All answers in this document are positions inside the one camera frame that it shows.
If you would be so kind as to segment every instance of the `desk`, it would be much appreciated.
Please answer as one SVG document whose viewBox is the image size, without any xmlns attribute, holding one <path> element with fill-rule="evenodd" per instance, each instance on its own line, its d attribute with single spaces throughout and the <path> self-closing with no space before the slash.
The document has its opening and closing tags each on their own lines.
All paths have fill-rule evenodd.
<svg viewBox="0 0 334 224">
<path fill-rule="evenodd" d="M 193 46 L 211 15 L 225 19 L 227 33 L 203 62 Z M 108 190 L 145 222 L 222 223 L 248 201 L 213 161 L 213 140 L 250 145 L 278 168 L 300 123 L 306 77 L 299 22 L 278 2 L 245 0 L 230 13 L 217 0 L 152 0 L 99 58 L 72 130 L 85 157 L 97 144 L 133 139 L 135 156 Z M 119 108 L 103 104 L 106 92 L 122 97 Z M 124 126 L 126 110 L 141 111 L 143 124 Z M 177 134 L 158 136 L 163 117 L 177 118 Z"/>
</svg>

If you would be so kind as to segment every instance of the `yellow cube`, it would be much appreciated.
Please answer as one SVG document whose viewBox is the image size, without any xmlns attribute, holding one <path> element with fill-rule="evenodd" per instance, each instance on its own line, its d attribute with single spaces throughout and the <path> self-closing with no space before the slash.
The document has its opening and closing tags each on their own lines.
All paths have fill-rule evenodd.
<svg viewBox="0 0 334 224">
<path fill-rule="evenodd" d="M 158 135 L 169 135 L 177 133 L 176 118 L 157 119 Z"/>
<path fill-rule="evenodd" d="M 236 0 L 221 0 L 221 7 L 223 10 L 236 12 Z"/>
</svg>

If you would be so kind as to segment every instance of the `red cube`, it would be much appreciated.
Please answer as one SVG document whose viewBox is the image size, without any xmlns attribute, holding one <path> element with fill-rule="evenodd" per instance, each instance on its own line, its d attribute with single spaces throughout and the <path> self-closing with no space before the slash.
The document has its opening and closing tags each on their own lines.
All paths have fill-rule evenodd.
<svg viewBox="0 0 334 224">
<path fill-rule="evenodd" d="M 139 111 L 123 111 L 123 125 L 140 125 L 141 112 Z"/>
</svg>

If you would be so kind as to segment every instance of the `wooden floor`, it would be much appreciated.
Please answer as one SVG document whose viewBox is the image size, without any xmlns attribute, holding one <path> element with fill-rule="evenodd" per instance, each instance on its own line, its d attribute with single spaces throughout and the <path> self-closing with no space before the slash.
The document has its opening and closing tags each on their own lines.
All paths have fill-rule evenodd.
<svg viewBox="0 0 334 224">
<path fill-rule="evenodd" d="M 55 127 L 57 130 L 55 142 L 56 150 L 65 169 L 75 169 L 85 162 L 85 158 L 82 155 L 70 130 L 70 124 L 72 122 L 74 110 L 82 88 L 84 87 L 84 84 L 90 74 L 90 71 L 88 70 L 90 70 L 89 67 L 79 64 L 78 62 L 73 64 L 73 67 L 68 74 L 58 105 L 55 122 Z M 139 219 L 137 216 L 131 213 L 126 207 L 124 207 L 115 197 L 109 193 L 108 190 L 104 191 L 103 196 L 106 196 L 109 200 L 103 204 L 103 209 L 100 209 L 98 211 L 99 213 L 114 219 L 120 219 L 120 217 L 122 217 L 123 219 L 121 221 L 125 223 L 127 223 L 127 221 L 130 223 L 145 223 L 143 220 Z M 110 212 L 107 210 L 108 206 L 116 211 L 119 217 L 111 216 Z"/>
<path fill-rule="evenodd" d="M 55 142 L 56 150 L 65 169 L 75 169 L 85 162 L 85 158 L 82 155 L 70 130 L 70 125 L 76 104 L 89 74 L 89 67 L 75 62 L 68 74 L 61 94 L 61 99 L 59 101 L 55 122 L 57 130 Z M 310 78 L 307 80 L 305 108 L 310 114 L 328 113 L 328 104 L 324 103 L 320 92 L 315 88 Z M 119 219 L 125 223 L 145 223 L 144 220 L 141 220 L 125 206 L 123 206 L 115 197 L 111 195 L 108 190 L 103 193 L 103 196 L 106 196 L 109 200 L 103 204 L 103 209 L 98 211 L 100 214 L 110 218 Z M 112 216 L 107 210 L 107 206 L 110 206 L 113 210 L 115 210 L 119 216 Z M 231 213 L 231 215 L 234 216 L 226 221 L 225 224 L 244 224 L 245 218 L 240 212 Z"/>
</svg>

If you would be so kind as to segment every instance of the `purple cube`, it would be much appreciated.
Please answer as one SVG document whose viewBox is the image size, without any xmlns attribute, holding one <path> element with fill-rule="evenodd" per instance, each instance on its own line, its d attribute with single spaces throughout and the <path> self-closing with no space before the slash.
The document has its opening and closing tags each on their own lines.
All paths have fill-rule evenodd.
○ ○ ○
Exercise directions
Restate the entire listing verbatim.

The completed task
All answers in this document are positions inside the one camera frame that it shows.
If you would be so kind as to segment every instance of the `desk`, it would be much appreciated.
Please answer as one SVG document whose viewBox is the image size, without any xmlns attribute, holding one <path> element with fill-rule="evenodd" per instance, each instance on its own line, its d attribute with single spaces throughout and the <path> self-closing with no space before the slash.
The document has its opening and closing tags each on their own lines.
All paths have fill-rule evenodd.
<svg viewBox="0 0 334 224">
<path fill-rule="evenodd" d="M 193 46 L 211 15 L 225 19 L 227 33 L 203 62 Z M 108 190 L 145 222 L 222 223 L 248 201 L 213 161 L 213 140 L 250 145 L 278 168 L 300 123 L 306 77 L 299 22 L 278 2 L 245 0 L 230 13 L 217 0 L 152 0 L 99 58 L 72 130 L 85 157 L 97 144 L 133 139 L 135 156 Z M 119 108 L 103 104 L 106 92 L 122 97 Z M 124 126 L 126 110 L 141 111 L 143 124 Z M 177 134 L 158 136 L 163 117 L 177 118 Z"/>
</svg>

If you would be so kind as to segment every instance of the `yellow cube`, it would be much appreciated.
Please answer as one SVG document whose viewBox is the image size, without any xmlns attribute, holding one <path> element with fill-rule="evenodd" per instance, each instance on its own line, its d attribute with single spaces throughout and the <path> self-closing with no space before the slash.
The document has its opening and closing tags each on their own lines.
All paths have fill-rule evenodd.
<svg viewBox="0 0 334 224">
<path fill-rule="evenodd" d="M 158 135 L 169 135 L 177 133 L 176 118 L 157 119 Z"/>
<path fill-rule="evenodd" d="M 236 0 L 221 0 L 221 7 L 223 10 L 236 12 Z"/>
</svg>

If you would be so kind as to segment every instance of the `red cube`, it would be much appreciated.
Please answer as one SVG document whose viewBox is the image size, without any xmlns attribute, holding one <path> element with fill-rule="evenodd" per instance, each instance on its own line, its d attribute with single spaces throughout and the <path> self-closing with no space before the slash.
The document has its opening and closing tags each on their own lines.
All paths have fill-rule evenodd.
<svg viewBox="0 0 334 224">
<path fill-rule="evenodd" d="M 139 111 L 123 111 L 123 125 L 140 125 L 141 112 Z"/>
</svg>

If you would be so kind as to segment every instance of the `wooden floor`, it would be much appreciated.
Please answer as one SVG document whose viewBox is the image size, without any xmlns attribute, holding one <path> element with fill-rule="evenodd" per instance, each instance on its own line, its d attribute with single spaces throughout and the <path> self-closing with no space before the slash.
The document has its opening and closing tags each on their own lines.
All paths have fill-rule evenodd.
<svg viewBox="0 0 334 224">
<path fill-rule="evenodd" d="M 55 127 L 57 130 L 55 142 L 56 150 L 65 169 L 75 169 L 85 162 L 85 158 L 82 155 L 70 130 L 70 124 L 72 122 L 74 110 L 82 88 L 84 87 L 84 84 L 90 74 L 90 71 L 88 70 L 90 70 L 89 67 L 79 64 L 78 62 L 73 64 L 73 67 L 68 74 L 58 105 L 55 122 Z M 139 219 L 137 216 L 131 213 L 126 207 L 124 207 L 115 197 L 109 193 L 108 190 L 104 191 L 103 196 L 106 196 L 109 200 L 103 204 L 103 209 L 100 209 L 98 211 L 99 213 L 114 219 L 120 219 L 120 217 L 122 217 L 123 219 L 121 221 L 125 223 L 127 223 L 127 221 L 130 223 L 145 223 L 143 220 Z M 110 212 L 107 210 L 108 206 L 116 211 L 119 217 L 111 216 Z"/>
<path fill-rule="evenodd" d="M 55 142 L 56 150 L 65 169 L 75 169 L 85 162 L 85 158 L 82 155 L 70 130 L 70 125 L 76 104 L 89 74 L 89 67 L 75 62 L 68 74 L 61 94 L 61 99 L 59 101 L 55 122 L 57 130 Z M 310 78 L 307 80 L 305 108 L 310 114 L 328 113 L 328 104 L 324 103 L 320 92 L 315 88 Z M 119 219 L 125 223 L 145 223 L 144 220 L 141 220 L 125 206 L 123 206 L 115 197 L 111 195 L 108 190 L 103 193 L 103 196 L 106 196 L 109 200 L 103 204 L 103 209 L 98 211 L 100 214 L 110 218 Z M 112 216 L 107 210 L 107 206 L 110 206 L 113 210 L 115 210 L 119 216 Z M 231 213 L 231 215 L 234 216 L 226 221 L 225 224 L 244 224 L 245 218 L 240 212 Z"/>
</svg>

If you would be so kind as to segment every instance of the `purple cube`, it would be much appreciated.
Please answer as one SVG document whose viewBox is the image size, without any xmlns attribute, holding one <path> element with fill-rule="evenodd" per instance, each instance on its own line, its d attribute with single spaces throughout and the <path> self-closing with no space before the slash.
The document has its opening and closing tags each on their own lines.
All paths have fill-rule evenodd.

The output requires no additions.